Валет умолк, непонимающе смотря на цыганку.

– Да ты потом всё узнаешь, не переживай. Тут, пока ты на излечении был, многое произошло. И не всё из того, что случилось, радует.

Роза повернулась к Кате.

– Катя, ты там долго ещё будешь раздумывать о своём горьком-печальном? Всё, забудь, это ушло.

Валет заинтересованно посмотрел на Катю, не понимая причины её скованности.

– А что она…?

– А это тебе не надо знать пока. Не помнишь – вот и хорошо. А вспомнишь, так и забудь сразу, ясно? – Тон сказанного не оставлял никаких сомнений в том, что эту тему лучше позабыть. На время. Роза выглядела доброй, по-домашнему тёплой, женщиной – но Валет ощутил каким-то десятым чувством, что с ней лучше не пререкаться. Словно за её плечами таились грозящие сорваться в любой миг валы огненного прилива.

– Ясно. – Он хмыкнул, и вдруг, совершенно неожиданно улыбнулся. – Да и забуду, что мне. Я такой сон видел, что ничего больше и не надо.

– Да, сон у тебя знатный приключился, о таком мечтать только можно. Некоторым бы не помешало, вот только – не уверена, что помогло бы.
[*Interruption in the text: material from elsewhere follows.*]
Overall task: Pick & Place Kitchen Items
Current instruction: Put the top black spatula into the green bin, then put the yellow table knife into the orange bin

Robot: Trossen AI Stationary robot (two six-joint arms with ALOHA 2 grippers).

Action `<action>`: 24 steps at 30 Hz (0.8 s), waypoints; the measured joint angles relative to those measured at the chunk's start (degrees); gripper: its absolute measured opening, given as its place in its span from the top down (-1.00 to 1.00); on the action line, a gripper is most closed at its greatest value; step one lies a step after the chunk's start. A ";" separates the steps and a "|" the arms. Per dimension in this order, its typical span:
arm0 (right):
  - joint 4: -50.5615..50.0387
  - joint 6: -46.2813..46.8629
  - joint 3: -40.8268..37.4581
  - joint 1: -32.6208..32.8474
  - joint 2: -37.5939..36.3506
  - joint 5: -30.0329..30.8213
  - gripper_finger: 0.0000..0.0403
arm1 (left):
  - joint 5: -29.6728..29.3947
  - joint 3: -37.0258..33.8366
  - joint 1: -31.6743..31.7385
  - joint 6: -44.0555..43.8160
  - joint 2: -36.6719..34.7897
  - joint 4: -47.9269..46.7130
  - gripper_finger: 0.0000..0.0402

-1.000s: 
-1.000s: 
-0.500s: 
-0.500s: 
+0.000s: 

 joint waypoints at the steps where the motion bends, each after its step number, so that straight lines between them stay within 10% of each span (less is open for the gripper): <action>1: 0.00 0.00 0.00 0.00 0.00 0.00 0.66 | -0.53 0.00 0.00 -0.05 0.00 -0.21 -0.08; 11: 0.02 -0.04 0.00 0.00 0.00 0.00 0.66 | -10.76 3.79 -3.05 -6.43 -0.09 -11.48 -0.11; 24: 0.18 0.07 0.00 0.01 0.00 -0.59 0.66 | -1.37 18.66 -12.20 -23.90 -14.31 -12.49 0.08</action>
– А откуда вы знаете, что мне приснилось? – Валет, совершенно по детски, наклонил голову и снова недоверчиво разглядывал Розу. – Это же мой сон!
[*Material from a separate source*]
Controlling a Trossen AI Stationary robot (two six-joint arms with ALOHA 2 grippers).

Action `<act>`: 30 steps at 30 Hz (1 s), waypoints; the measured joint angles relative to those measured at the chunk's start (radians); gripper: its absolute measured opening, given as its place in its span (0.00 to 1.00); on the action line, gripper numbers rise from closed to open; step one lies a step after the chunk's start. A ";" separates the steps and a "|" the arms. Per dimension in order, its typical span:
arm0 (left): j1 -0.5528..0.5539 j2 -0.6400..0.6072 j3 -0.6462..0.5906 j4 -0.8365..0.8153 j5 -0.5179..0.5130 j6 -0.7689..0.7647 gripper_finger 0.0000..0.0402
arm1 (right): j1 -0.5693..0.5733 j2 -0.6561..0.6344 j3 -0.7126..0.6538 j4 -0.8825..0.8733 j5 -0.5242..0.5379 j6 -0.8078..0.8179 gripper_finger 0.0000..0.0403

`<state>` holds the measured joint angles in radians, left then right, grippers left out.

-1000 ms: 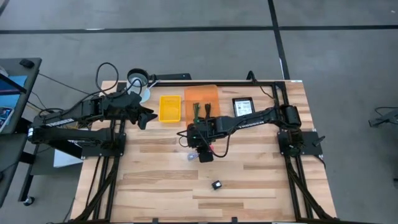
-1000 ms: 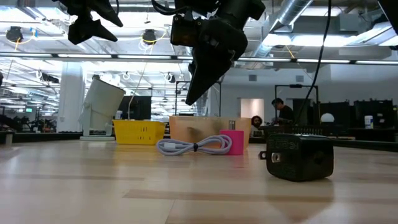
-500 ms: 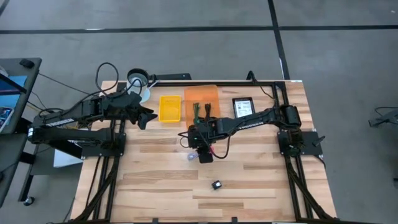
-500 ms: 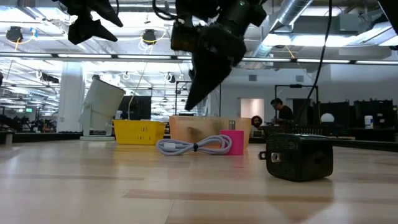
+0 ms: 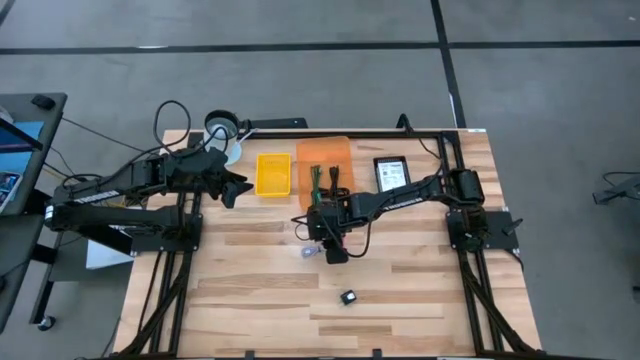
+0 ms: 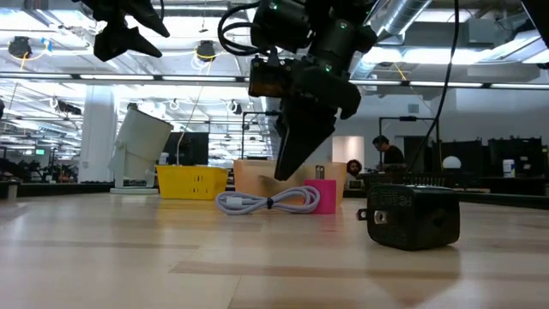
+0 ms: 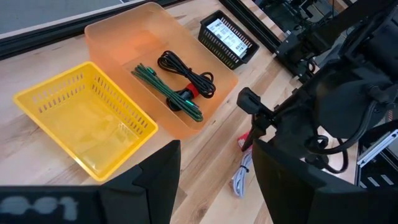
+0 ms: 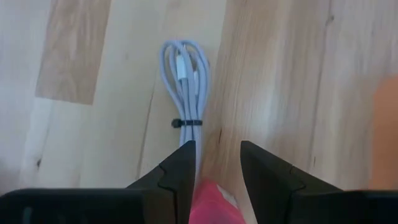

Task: Pick and place items into bin
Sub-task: Put the white USB cable into the orange bin

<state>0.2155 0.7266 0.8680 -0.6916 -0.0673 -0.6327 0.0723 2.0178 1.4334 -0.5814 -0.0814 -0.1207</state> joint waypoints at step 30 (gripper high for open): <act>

– Твой, твой… – успокаивающе пробормотала Роза. – Говорю же, тут столько случилось, что удивляться чему-либо не стоит. Тебе то уж и подавно, уснул нарком конченным, сдыхающим у плинтуса, а очнулся – бодрячок, хоть сейчас в поход. Да не дёргайся ты… Яхве, что за молодёжь пошла. – Она картинно закатила глаза, а потом топнула ногой. – Да, именно так. Вот и живи по-новому, старое – из сердца вон!
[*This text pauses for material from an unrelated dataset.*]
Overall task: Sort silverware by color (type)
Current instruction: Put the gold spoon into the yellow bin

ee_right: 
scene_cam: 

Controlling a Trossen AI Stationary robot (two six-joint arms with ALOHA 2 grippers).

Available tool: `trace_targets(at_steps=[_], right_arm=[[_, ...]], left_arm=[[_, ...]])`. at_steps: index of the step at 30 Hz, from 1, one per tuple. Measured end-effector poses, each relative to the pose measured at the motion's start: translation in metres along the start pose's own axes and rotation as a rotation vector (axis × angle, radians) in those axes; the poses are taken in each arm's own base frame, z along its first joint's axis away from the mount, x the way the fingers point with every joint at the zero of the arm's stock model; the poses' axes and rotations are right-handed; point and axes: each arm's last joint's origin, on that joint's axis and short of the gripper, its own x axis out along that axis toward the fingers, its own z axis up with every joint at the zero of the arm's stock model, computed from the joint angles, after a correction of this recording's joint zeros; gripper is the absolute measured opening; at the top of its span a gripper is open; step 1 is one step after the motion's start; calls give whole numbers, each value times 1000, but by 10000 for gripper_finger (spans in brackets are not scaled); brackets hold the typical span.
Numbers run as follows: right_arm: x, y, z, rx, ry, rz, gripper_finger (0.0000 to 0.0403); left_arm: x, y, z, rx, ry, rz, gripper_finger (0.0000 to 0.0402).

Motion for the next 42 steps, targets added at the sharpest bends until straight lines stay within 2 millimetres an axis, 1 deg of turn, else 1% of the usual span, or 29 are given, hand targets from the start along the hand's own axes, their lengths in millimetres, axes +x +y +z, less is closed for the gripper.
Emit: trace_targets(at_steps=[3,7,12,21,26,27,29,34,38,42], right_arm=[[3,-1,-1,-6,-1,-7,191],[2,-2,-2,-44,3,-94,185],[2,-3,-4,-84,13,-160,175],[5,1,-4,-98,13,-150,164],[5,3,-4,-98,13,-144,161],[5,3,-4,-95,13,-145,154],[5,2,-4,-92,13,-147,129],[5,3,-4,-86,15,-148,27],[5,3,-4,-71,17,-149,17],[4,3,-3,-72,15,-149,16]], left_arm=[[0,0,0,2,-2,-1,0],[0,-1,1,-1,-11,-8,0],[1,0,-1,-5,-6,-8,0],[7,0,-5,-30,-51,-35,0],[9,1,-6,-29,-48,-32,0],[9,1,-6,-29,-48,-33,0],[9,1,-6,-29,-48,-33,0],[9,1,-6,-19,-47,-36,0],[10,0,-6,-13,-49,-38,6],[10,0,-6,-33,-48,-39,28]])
– Как это – «вон»? Всё забыть, что ещё помню? Это же…

– Яххве… – Роза едва не зарычала, непосредственность Валеры порядком её достала, но – что поделаешь с человеком, только-только вернувшимся с порога того света? Да ничего. – Всё забыть, – передразнила она. – Да не забыть, а из сердца подальше. Умом живи, а сердце у тебя сейчас мальчишечье, подскажет, что и как. И не спрашивай, почему да отчего. Помолчи, тебе сил надо набираться. Я сказала – помолчи!

И от её повелительного голоса Валерины губы сомкнулись, не поддаваясь хозяину. Он недоумённо потрогал их руками, дернув за нижнюю губу, но это не помогло – слова не выходили.

Катя наконец-то отошла от состояния подавленности, да и диалог Розы с Валерой выглядел со стороны довольно потешно – суровая цыганка, в глазах которой пылало негодование этим мальчишкой, и причина её негодования – парень с повадками и глазами мальчугана, еле-еле научившегося стоять против ветра. Роза походила на мать, отчитывающую непутевого, но «доброго внутри» сына.

Но вдруг «мамаша» насторожилась, прислушиваясь к чему-то далёкому. Катя ощутила, как цыганка напряглась, и поняла, что время спокойных разговоров закончилось.